Hack 4/5: Decipher the Great Clinician from the Average

Is this Therapist or Doctor Any Good?

Here’s some industry insider knowledge: not all certified and licensed professionals are created equal.  Everyone on the Google search list is likely licensed and they all have tons of letters after their name, but letters are not a high priority on your list of selecting a provider.

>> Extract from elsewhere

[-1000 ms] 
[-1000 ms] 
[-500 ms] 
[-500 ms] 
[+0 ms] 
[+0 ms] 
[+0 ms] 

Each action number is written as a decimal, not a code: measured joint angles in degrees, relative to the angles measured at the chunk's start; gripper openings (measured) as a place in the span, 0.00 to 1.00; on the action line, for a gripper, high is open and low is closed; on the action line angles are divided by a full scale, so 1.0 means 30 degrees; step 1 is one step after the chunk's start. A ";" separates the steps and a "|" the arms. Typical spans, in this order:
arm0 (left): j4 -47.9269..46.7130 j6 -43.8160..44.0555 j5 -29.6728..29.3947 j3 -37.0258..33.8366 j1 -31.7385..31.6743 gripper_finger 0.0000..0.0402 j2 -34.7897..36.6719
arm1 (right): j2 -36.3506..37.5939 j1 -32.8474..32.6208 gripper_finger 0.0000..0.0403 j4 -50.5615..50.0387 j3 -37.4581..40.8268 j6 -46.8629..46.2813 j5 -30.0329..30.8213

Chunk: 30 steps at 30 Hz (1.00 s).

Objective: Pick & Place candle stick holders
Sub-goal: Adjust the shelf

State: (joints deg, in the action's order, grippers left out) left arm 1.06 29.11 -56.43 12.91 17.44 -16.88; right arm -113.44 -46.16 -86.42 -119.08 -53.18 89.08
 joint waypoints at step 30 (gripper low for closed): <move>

There are a ton of VERY good therapists who have been practicing 20-30 years with only a Bachelors or Masters Degree.  When they went to school, that was all that was required.

 

Today, all Physical Therapists have a Doctorate of Physical Therapy (DPT) and are inundated with continuing education courses, and all pandering letters and certifications that only require a weekend course and $1000.

 

Just because someone goes to a weekend course and pays the renewal fee every year does not make them an expert in an area – especially if they only see 1-2 clients related to that area in a year!

 

Instead, look for the therapist who may not have the certification, but sees 700 cases of clients related to that certification every year.

 

The “uncertified” therapist is likely much more qualified than the certified one.

 

As a clinical instructor who sees first hand what new graduate “doctors” are capable of, don’t let the name fool you; they are still new graduates with much to learn.   You would probably rather see the experienced therapist instead.  As my mother-in-law always told my wife…”You don’t want to be anyone’s experiment.”  Catching our drift?

 

A lot of letters behind someone’s name doesn’t mean they can help you.  It might mean they paid a lot of money and passed a lot of tests.  As in any other industry in the world, there are a lot more subpar therapists than there are good ones.

 

The difficult task is sifting through all the marketing and self proclaimed experts to find the ones that really will be able to help you; and FAST, without breaking your bank.

 

Expert or Certification Junkie Questionnaire

  1. How long will I spend with you personally each time I come? Do you do manual therapy to treat my tissue before throwing me exercises?

 

  1. How are you conscious of my specific goals, and how will my treatment plan reflect those goals?  Do you work with people who have similar goals to me? i.e. Do I want to play basketball or just walk at the mall?

 

  1. What is your experience with my specific condition?

 

  1. Do you communicate with me outside of my sessions? i.e. Can I send you an email with  progress updates and follow up questions between sessions?

 

  1. Do you communicate with my doctor, and if so, how?

 

FIND SOMEONE ELSE IF…

They don’t spend at least 45 minutes with you 1 on 1 each session or hand you off to a “skilled” assistant to do exercises for more than 10 minutes a session.  They NEED to be treating your tissue FIRST.  Only then should they prescribe you drills and exercises to restore normal movement. Giving you exercises without making sure the tissue is healthy is like trying to build a house on quicksand – it may stand for a minute, but inevitably, it will fall down!

 

They don’t have experience helping people return to goals similar to yours either because of a facility limitation such as space, technology or equipment or their experience level.

 

They don’t have experience with your specific condition or don’t treat it regularly (more than 1-2x/month).

 

They won’t communicate with you via email or other method outside of your sessions.  Being able to receive client feedback in terms up progress updates and questions is critical for efficient and effective return to doing what you love.

 

They don’t communicate with your doctor about your diagnosis or communicate with doctors when a referral out of therapy is needed.